Web Scale Discovery systems (products like Summon, EBSCO Discovery Service, Primo Central, and so on) make their customers love them through their comprehensiveness. These systems index hundreds of millions — some approach a billion items — from scholarly and popular sources, library catalogs, institutional repositories, and more. No matter how esoteric the topic you are looking for, you’re almost certain to find something that’s related. Or close to being related.

With their vast reach, these discovery systems open the door to being almost omniscient alert services. Their coverage is vast, so whenever something new is published on a topic, it is likely to find its way into the discovery index. The challenge, it turns out, is in letting people know when something new is available.
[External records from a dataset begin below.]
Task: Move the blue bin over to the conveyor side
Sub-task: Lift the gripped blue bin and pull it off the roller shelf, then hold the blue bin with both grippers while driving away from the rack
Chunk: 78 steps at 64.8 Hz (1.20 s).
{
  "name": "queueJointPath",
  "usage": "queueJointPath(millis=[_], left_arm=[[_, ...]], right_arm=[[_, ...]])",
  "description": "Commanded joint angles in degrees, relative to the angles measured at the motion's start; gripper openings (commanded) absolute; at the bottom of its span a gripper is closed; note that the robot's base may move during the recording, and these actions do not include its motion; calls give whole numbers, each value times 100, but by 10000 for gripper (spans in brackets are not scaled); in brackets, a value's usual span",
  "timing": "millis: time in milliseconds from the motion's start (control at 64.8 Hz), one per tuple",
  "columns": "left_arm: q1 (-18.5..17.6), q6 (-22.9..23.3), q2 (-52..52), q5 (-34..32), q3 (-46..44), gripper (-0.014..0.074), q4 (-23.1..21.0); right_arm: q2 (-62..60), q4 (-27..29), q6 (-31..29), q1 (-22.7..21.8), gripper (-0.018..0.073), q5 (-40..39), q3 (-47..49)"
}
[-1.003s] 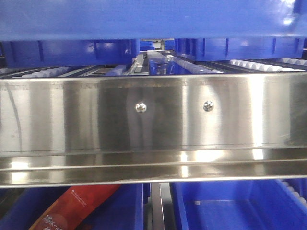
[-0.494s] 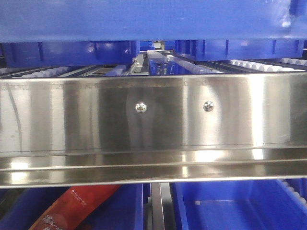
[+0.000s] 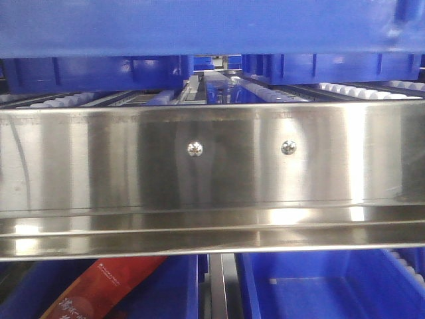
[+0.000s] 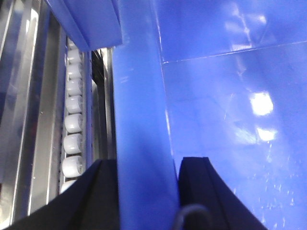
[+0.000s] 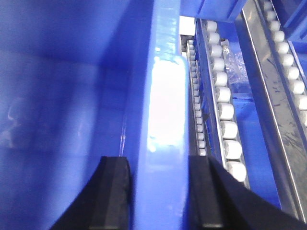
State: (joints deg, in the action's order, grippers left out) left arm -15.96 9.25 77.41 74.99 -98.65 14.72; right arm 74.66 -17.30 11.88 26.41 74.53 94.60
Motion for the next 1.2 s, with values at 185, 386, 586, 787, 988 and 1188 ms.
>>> queueJointPath(millis=[185,386,586,787,988,1188], left_arm=[[-136,-66,-110,-627,-73,-16,-373],[-136,-66,-110,-627,-73,-16,-373],[-136,-66,-110,-628,-73,-16,-362],[-136,-66,-110,-628,-73,-16,-357],[-136,-66,-110,-628,-73,-16,-357],[-136,-66,-110,-628,-73,-16,-357]], right_arm=[[-65,230,-89,97,-75,-813,64],[-65,230,-89,97,-75,-813,64],[-65,230,-89,97,-75,-813,64],[-65,230,-89,97,-75,-813,64],[-65,230,-89,97,-75,-813,64],[-65,230,-89,97,-75,-813,64]])
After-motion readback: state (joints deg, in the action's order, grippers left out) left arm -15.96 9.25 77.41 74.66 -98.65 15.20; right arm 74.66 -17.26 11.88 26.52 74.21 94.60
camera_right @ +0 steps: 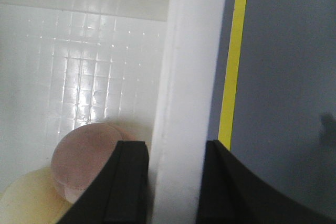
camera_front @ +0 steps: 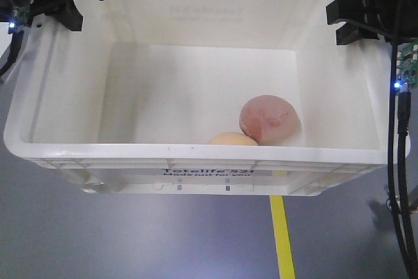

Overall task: Place moving items into box and shelve
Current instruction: 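Continue carrying the crate with both grippers as the base moves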

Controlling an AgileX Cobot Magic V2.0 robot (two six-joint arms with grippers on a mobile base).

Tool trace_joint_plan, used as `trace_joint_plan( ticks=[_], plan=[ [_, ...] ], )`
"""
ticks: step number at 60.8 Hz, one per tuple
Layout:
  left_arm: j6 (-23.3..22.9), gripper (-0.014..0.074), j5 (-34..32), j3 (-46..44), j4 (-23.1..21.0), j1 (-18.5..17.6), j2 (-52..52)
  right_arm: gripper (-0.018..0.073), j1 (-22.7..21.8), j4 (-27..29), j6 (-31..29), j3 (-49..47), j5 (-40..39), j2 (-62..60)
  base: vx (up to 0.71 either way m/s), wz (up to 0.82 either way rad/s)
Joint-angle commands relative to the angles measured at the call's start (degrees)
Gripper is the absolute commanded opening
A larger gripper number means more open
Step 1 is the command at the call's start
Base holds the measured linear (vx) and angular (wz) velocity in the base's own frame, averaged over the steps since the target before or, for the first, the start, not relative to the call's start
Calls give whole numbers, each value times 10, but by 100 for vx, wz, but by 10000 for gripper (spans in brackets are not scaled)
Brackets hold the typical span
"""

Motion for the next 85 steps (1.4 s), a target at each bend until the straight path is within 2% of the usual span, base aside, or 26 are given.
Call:
trace_joint_plan(
  ticks=[1,85],
  plan=[
    [-1,-3,-44,-24,-47,-7,-29,-6,6,57,-4,-27,-76,-24,64,-4],
    [-1,-3,-44,-24,-47,-7,-29,-6,6,57,-4,-27,-76,-24,57,-3]
  ],
)
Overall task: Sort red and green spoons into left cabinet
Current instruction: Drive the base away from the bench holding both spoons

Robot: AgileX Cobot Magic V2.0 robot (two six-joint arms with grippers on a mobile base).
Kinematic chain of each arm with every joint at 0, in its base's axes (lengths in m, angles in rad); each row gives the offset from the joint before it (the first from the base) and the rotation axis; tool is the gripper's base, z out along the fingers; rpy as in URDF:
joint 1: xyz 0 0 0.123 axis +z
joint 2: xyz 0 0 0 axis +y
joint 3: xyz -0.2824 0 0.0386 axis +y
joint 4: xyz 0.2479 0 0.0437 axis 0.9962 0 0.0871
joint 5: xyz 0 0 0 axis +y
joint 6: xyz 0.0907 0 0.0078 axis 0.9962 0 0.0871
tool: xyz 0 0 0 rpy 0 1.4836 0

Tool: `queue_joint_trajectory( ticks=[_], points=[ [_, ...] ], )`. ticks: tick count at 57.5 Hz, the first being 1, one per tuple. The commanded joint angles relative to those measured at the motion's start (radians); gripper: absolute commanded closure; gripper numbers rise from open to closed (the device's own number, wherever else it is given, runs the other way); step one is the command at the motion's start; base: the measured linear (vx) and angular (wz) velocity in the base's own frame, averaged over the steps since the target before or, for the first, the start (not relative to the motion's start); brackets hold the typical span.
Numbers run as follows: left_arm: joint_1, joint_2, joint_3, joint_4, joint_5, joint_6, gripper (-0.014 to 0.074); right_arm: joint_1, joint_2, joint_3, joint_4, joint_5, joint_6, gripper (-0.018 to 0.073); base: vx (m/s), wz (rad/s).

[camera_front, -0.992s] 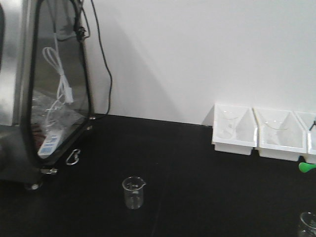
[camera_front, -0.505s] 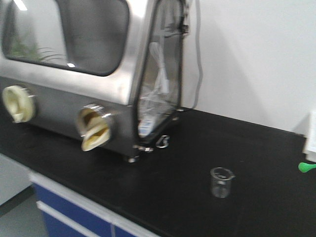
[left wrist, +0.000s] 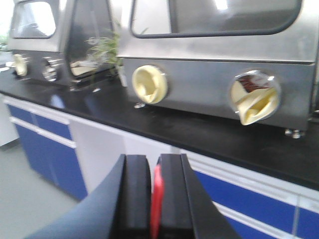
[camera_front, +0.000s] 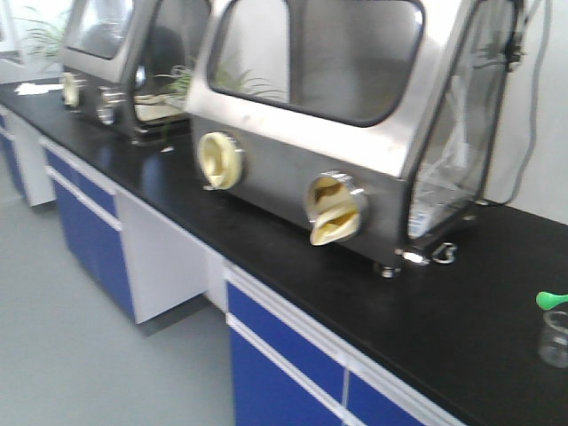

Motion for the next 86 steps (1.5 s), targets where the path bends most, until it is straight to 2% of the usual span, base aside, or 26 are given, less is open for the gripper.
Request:
queue_joint_trajectory(
  ticks=[1,41,62,86],
  points=[
    [-0.005,-0.009,-0.028,-0.008,-0.074,-0.009,0.06,-0.004,-0.009,-0.037,0.001,-0.065,0.002,0.0562,-0.12,0.52],
    [-0.005,-0.009,-0.029,-0.008,-0.073,-0.009,0.06,-0.004,-0.009,-0.037,0.001,-0.065,0.002,0.0562,0.02,0.58],
    [-0.005,-0.01,-0.029,-0.008,-0.073,-0.009,0.06,-0.004,-0.009,-0.037,0.001,-0.065,0.002,0.0562,0.29,0.44],
    [-0.005,-0.01,-0.029,-0.008,-0.073,-0.009,0.06,-0.004,-0.009,-0.037,0.001,-0.065,0.002,0.0562,0.44,0.1]
  ],
)
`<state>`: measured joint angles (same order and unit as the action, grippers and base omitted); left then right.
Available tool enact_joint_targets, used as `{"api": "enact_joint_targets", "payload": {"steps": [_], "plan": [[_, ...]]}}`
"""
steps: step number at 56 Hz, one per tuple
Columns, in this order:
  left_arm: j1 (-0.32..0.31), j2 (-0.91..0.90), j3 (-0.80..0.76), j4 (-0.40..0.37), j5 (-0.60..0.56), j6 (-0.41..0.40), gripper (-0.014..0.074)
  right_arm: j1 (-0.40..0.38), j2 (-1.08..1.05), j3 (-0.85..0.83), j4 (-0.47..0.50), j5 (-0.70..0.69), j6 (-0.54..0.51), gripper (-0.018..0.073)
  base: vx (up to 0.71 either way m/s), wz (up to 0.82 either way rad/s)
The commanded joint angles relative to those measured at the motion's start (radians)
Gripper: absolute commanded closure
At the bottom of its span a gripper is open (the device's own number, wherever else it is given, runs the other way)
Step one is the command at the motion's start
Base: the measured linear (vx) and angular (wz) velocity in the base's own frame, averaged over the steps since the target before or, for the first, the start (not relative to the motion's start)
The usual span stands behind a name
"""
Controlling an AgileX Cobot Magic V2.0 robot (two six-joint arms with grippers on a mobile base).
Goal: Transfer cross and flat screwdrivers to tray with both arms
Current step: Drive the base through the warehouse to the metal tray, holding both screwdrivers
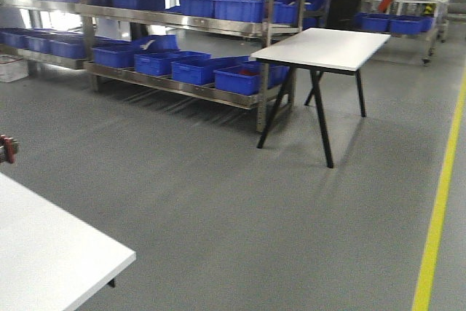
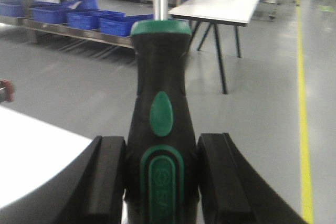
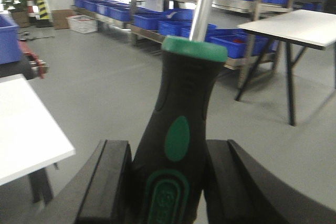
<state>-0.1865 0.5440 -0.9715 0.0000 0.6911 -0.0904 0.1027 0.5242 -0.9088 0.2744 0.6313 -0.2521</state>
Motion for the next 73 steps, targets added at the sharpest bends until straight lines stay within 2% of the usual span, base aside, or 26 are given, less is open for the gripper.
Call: {"api": "enact_joint_targets", "payload": {"steps": [1, 42, 73], "plan": [[-0.004, 0.008, -0.024, -0.006, -0.095, -0.003, 0.0596, -0.003, 0.009, -0.027, 0.009, -0.091, -0.004, 0.0567, 0.03, -0.59], [-0.004, 0.008, -0.024, -0.006, -0.095, -0.003, 0.0596, -0.003, 0.009, -0.027, 0.009, -0.091, -0.005, 0.0567, 0.17, -0.6], [-0.004, 0.008, -0.024, -0.006, -0.095, -0.003, 0.0596, -0.003, 0.009, -0.027, 0.009, -0.091, -0.005, 0.0567, 0.34, -0.13]]}}
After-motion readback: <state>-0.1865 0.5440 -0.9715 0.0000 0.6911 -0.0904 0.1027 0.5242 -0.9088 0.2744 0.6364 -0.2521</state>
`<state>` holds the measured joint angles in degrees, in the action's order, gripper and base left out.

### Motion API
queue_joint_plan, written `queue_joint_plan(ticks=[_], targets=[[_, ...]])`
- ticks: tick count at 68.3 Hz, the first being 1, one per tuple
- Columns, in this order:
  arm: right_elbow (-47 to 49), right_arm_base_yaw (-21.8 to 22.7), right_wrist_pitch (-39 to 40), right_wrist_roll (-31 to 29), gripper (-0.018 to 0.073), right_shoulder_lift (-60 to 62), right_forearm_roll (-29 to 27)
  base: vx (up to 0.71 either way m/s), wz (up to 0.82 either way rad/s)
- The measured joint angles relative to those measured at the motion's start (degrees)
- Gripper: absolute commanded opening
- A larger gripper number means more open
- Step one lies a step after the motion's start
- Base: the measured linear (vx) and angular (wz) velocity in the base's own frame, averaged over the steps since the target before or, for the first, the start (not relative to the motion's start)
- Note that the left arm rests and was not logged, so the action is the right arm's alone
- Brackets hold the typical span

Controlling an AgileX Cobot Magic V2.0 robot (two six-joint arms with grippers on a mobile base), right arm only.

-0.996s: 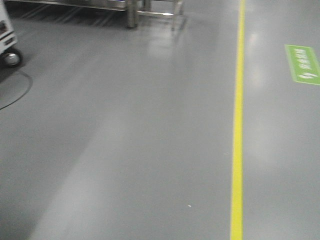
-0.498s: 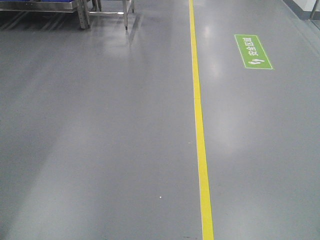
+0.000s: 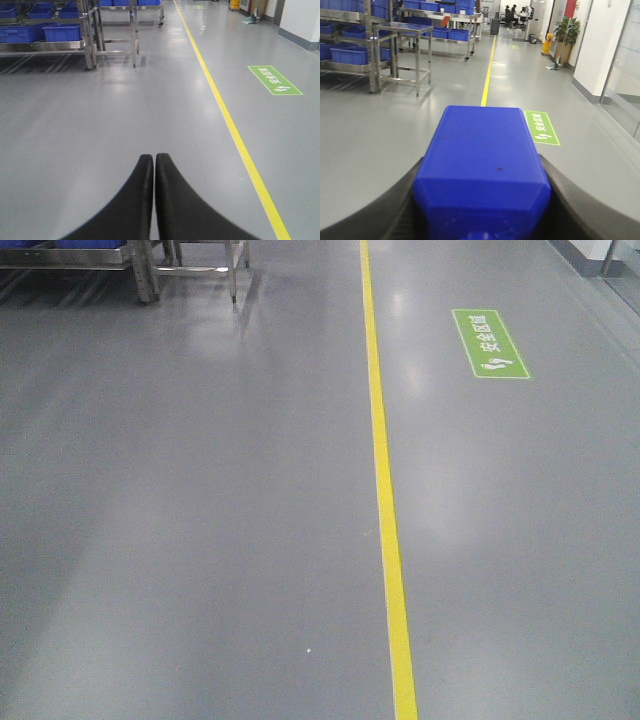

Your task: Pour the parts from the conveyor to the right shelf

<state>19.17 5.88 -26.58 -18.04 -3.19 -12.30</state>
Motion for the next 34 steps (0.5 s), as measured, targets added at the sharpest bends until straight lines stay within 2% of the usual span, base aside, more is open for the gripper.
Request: queue_joint_plan(ticks=[17, 34], targets=[[0.0, 0.0, 0.05, 0.0, -0.0006, 0.0, 0.0, 0.27, -0.16], [0.0, 0.0, 0.05, 0.0, -0.0006, 0.0, 0.0, 0.39, -0.08]])
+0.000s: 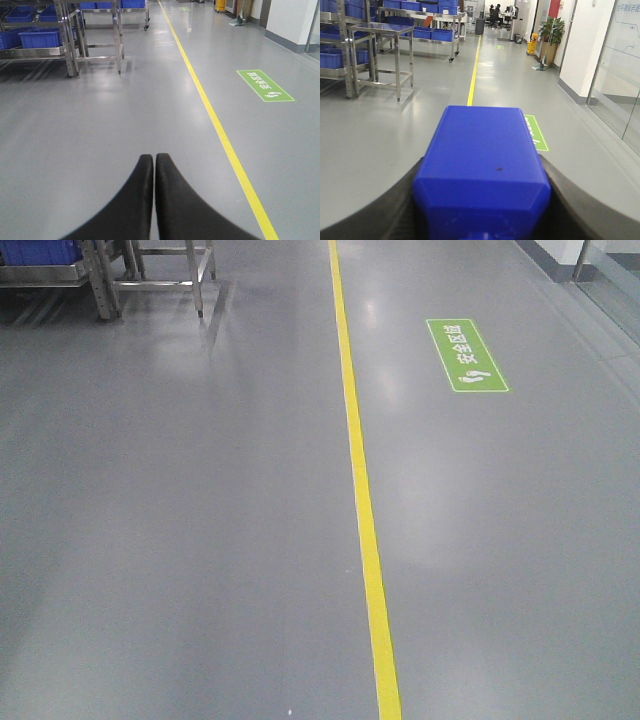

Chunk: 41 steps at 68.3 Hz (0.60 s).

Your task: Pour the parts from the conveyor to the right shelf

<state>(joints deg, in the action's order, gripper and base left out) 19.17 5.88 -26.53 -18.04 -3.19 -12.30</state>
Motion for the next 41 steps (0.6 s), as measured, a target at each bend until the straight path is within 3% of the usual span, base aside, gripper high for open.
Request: queue_joint_plan(ticks=[41], targets=[[0.0, 0.0, -0.05, 0.0, -0.0006, 0.0, 0.0, 0.54, -0.07]])
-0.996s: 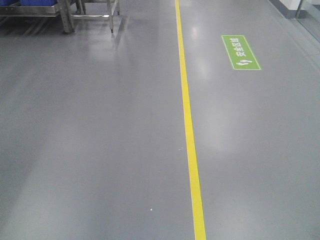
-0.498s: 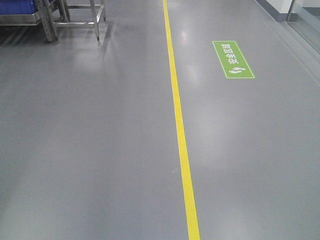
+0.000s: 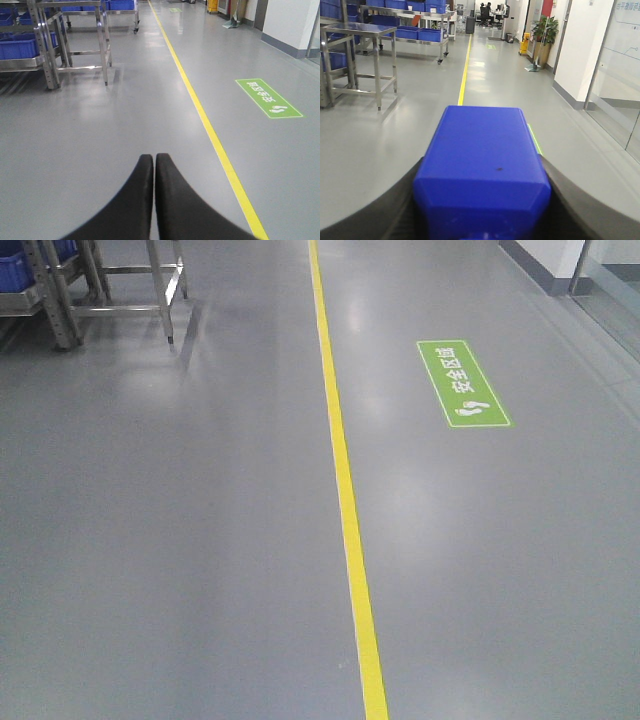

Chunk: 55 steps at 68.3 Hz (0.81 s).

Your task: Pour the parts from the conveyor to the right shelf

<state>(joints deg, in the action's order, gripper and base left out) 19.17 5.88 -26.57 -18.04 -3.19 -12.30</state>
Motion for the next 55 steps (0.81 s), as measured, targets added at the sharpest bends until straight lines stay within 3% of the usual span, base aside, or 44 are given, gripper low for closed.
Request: queue_joint_plan(ticks=[55], targets=[[0.0, 0.0, 0.0, 0.0, -0.0006, 0.0, 0.0, 0.69, -0.05]])
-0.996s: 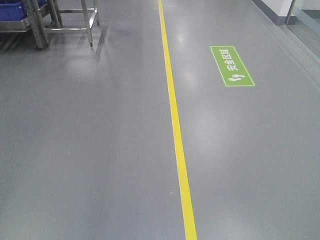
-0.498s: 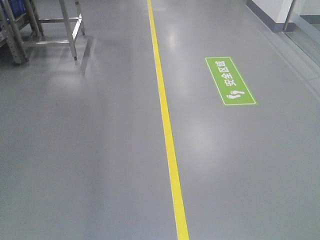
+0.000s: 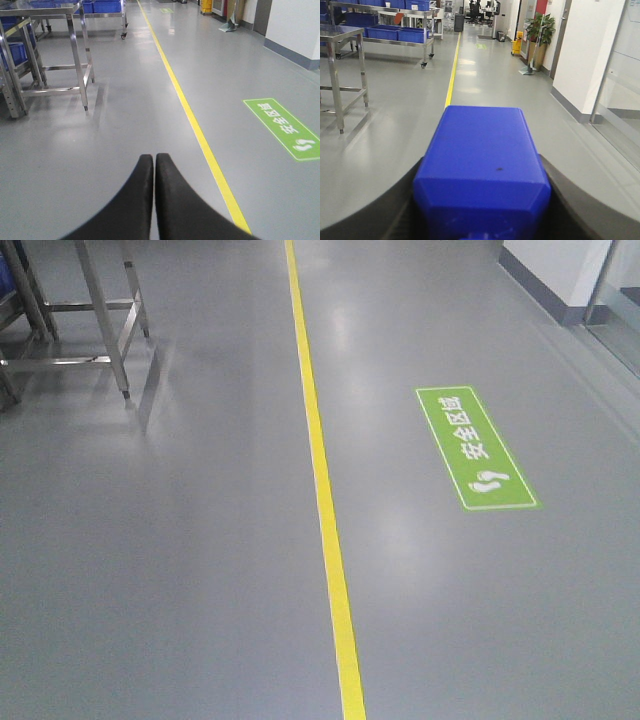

Discovery systems are primarily retrieval systems. They cast a wide net, and sort their results in relevance order. When something new is added to the index and the same search is run, the new items appears somewhere in the list. This is the challenge for any kind of current awareness system (whether it is RSS or email alerts).

If the system simply runs the search again and provides an RSS feed of the 100 most relevant results, for most searches, the new material will be nowhere near the top and the feed will contain exactly what you have already seen. For many topics, the new items won’t even make the relevancy cut and will be excluded.

If the system runs the search and provides an RSS feed in reverse chronological order (newest items on top), the newest items may well be so far down the relevancy ranking that they are, in fact, nearly irrelevant. Try a couple experiments. Do a search in your favorite tool and move down to the 5,000th result. Is it the item you’ve been looking for all your life? Almost certainly not. Do the same search, but resort by publication date (newest first). Is the top result relevant to your query? Again, probably not.

So what is needed is some sort of hybrid, database structure. The items from the original search result set that pass some relevancy threshold need to be saved. Whenever new items are added, these new items are compared to the existing list. If they are more relevant than items in the previously seen list, they are added to an alert, and the list of previously seen and previously alerted items grows. Figuring out which are new (to the user) items is not trivial.

Discovery and RSS are almost inherently at odds with one another. Any ideas on how to build a usable RSS feed to stay apprised of a topic?